WHAT NEEDS TO BE DONE:
All of the records below must be reproduced exactly, minus any pictures.
[Opening INPUT section]
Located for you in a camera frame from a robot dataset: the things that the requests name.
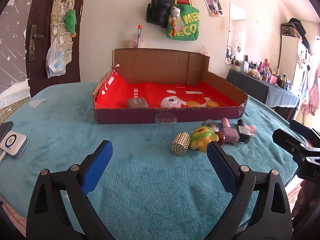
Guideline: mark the wall photo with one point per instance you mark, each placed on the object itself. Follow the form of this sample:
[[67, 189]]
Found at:
[[214, 8]]

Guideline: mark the red Miniso bag liner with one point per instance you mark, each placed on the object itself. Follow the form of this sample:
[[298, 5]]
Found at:
[[115, 91]]

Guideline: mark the door handle plate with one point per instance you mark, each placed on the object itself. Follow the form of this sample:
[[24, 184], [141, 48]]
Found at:
[[32, 42]]

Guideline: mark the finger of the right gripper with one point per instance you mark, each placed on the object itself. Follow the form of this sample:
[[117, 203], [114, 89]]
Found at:
[[310, 134], [288, 142]]

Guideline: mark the silver glitter ball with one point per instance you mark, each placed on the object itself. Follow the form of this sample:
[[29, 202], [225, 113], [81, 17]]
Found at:
[[211, 124]]

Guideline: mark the gold studded cylinder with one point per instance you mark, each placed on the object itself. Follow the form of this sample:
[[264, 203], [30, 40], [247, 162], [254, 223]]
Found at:
[[180, 144]]

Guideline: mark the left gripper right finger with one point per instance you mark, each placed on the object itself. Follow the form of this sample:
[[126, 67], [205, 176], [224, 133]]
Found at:
[[258, 209]]

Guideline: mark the black phone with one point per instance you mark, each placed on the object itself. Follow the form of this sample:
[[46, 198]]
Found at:
[[5, 128]]

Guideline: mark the white wardrobe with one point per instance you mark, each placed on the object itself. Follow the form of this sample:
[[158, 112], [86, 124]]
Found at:
[[294, 50]]

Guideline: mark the clear glass cup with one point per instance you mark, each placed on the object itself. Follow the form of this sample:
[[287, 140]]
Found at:
[[164, 128]]

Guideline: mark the pink hanging garment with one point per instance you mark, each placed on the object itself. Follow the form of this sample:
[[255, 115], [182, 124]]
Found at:
[[313, 104]]

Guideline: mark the black side table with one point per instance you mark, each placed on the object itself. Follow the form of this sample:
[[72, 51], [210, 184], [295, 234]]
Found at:
[[282, 101]]

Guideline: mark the black backpack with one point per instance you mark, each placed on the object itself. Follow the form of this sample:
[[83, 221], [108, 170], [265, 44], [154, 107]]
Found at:
[[158, 12]]

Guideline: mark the beige hanging organizer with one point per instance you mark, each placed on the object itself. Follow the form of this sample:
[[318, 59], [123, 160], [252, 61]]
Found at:
[[60, 8]]

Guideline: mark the pink nail polish bottle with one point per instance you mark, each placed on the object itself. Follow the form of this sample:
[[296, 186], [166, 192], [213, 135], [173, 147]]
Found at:
[[231, 134]]

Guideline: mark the dark red ball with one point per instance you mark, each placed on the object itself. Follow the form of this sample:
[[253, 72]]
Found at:
[[222, 138]]

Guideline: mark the pink pig plush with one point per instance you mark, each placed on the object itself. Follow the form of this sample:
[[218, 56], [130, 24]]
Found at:
[[134, 43]]

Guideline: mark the teal fleece blanket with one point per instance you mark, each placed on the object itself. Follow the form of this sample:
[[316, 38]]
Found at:
[[145, 192]]

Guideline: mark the cardboard tray box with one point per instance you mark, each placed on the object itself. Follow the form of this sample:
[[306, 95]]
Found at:
[[164, 66]]

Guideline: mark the white plastic bag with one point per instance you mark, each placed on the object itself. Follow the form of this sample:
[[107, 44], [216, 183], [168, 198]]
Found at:
[[55, 62]]

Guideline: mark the orange round soap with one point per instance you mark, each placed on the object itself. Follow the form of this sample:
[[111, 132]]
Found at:
[[193, 104], [211, 103]]

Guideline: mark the orange capped metal tube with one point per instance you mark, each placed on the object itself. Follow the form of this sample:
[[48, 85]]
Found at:
[[139, 34]]

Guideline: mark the green tote bag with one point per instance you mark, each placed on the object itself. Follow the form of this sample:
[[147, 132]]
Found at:
[[186, 27]]

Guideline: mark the person's right hand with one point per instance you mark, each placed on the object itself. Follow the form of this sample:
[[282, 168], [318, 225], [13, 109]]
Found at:
[[300, 199]]

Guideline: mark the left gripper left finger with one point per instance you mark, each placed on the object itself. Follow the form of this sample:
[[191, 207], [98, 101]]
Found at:
[[47, 216]]

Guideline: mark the pink round mirror case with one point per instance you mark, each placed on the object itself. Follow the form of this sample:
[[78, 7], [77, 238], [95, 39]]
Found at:
[[170, 102]]

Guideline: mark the dark brown door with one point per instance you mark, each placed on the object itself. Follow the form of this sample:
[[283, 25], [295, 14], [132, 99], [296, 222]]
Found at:
[[39, 15]]

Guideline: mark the white plush keychain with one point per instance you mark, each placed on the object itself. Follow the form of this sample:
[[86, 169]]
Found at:
[[174, 13]]

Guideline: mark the black nail polish bottle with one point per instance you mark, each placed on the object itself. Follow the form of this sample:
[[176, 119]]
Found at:
[[244, 133]]

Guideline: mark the white square charger device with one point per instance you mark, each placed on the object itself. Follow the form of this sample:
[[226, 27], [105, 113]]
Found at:
[[13, 144]]

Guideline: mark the yellow green duck toy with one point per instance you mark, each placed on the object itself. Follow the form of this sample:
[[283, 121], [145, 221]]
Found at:
[[201, 137]]

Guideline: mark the green plush toy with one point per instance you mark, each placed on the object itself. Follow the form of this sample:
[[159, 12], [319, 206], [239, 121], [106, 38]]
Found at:
[[70, 22]]
[Closing INPUT section]
SOLVED EXERCISE:
Located for you in a camera frame from a robot dataset: the things that the requests name.
Guideline: mark the wall photo with one point per instance you mark, each placed on the object itself. Follow the form of this sample:
[[67, 189]]
Found at:
[[214, 8]]

Guideline: mark the red Miniso bag liner with one point per instance you mark, each placed on the object itself. Follow the form of this sample:
[[298, 5]]
Found at:
[[115, 91]]

Guideline: mark the door handle plate with one point per instance you mark, each placed on the object itself. Follow the form of this sample:
[[24, 184], [141, 48]]
Found at:
[[32, 42]]

Guideline: mark the finger of the right gripper with one point per instance you mark, each placed on the object itself. Follow the form of this sample:
[[117, 203], [114, 89]]
Found at:
[[310, 134], [288, 142]]

Guideline: mark the silver glitter ball with one point per instance you mark, each placed on the object itself. Follow the form of this sample:
[[29, 202], [225, 113], [81, 17]]
Found at:
[[211, 124]]

Guideline: mark the gold studded cylinder with one point per instance you mark, each placed on the object itself. Follow the form of this sample:
[[264, 203], [30, 40], [247, 162], [254, 223]]
Found at:
[[180, 144]]

Guideline: mark the left gripper right finger with one point per instance you mark, each placed on the object itself. Follow the form of this sample:
[[126, 67], [205, 176], [224, 133]]
Found at:
[[258, 209]]

Guideline: mark the black phone with one point per instance you mark, each placed on the object itself. Follow the form of this sample:
[[46, 198]]
Found at:
[[5, 128]]

Guideline: mark the white wardrobe with one point per instance you mark, each placed on the object itself. Follow the form of this sample:
[[158, 112], [86, 124]]
Found at:
[[294, 50]]

Guideline: mark the clear glass cup with one point per instance you mark, each placed on the object itself. Follow the form of this sample:
[[287, 140]]
Found at:
[[164, 128]]

Guideline: mark the pink hanging garment with one point per instance you mark, each placed on the object itself. Follow the form of this sample:
[[255, 115], [182, 124]]
Found at:
[[313, 104]]

Guideline: mark the black side table with one point per instance you mark, each placed on the object itself. Follow the form of this sample:
[[72, 51], [210, 184], [295, 234]]
Found at:
[[282, 101]]

Guideline: mark the black backpack with one point per instance you mark, each placed on the object itself. Follow the form of this sample:
[[83, 221], [108, 170], [265, 44], [154, 107]]
Found at:
[[158, 12]]

Guideline: mark the beige hanging organizer with one point per instance you mark, each placed on the object itself. Follow the form of this sample:
[[318, 59], [123, 160], [252, 61]]
Found at:
[[60, 8]]

Guideline: mark the pink nail polish bottle with one point per instance you mark, each placed on the object itself. Follow the form of this sample:
[[296, 186], [166, 192], [213, 135], [173, 147]]
Found at:
[[231, 134]]

Guideline: mark the dark red ball with one point per instance you mark, each placed on the object itself. Follow the form of this sample:
[[253, 72]]
Found at:
[[222, 138]]

Guideline: mark the pink pig plush with one point per instance you mark, each placed on the object itself. Follow the form of this sample:
[[218, 56], [130, 24]]
Found at:
[[134, 43]]

Guideline: mark the teal fleece blanket with one point per instance you mark, each placed on the object itself. Follow the form of this sample:
[[316, 38]]
Found at:
[[145, 192]]

Guideline: mark the cardboard tray box with one point per instance you mark, each placed on the object itself. Follow the form of this sample:
[[306, 95]]
Found at:
[[164, 66]]

Guideline: mark the white plastic bag with one point per instance you mark, each placed on the object itself. Follow the form of this sample:
[[107, 44], [216, 183], [168, 198]]
Found at:
[[55, 62]]

Guideline: mark the orange round soap with one point per instance you mark, each placed on the object itself. Follow the form of this sample:
[[111, 132]]
Found at:
[[193, 104], [211, 103]]

Guideline: mark the orange capped metal tube with one point per instance you mark, each placed on the object itself. Follow the form of this sample:
[[48, 85]]
Found at:
[[139, 34]]

Guideline: mark the green tote bag with one point per instance you mark, each placed on the object itself. Follow the form of this sample:
[[147, 132]]
Found at:
[[186, 27]]

Guideline: mark the person's right hand with one point per instance you mark, each placed on the object itself. Follow the form of this sample:
[[282, 168], [318, 225], [13, 109]]
Found at:
[[300, 199]]

Guideline: mark the left gripper left finger with one point per instance you mark, each placed on the object itself. Follow the form of this sample:
[[191, 207], [98, 101]]
Found at:
[[47, 216]]

Guideline: mark the pink round mirror case with one point per instance you mark, each placed on the object itself. Follow the form of this sample:
[[78, 7], [77, 238], [95, 39]]
Found at:
[[170, 102]]

Guideline: mark the dark brown door with one point per instance you mark, each placed on the object itself. Follow the form of this sample:
[[283, 25], [295, 14], [132, 99], [296, 222]]
Found at:
[[39, 15]]

Guideline: mark the white plush keychain with one point per instance you mark, each placed on the object itself. Follow the form of this sample:
[[86, 169]]
Found at:
[[174, 13]]

Guideline: mark the black nail polish bottle with one point per instance you mark, each placed on the object itself. Follow the form of this sample:
[[176, 119]]
Found at:
[[244, 133]]

Guideline: mark the white square charger device with one point per instance you mark, each placed on the object itself. Follow the form of this sample:
[[226, 27], [105, 113]]
Found at:
[[13, 144]]

Guideline: mark the yellow green duck toy with one point per instance you mark, each placed on the object itself. Follow the form of this sample:
[[283, 121], [145, 221]]
Found at:
[[201, 137]]

Guideline: mark the green plush toy with one point per instance you mark, each placed on the object itself. Follow the form of this sample:
[[159, 12], [319, 206], [239, 121], [106, 38]]
Found at:
[[70, 22]]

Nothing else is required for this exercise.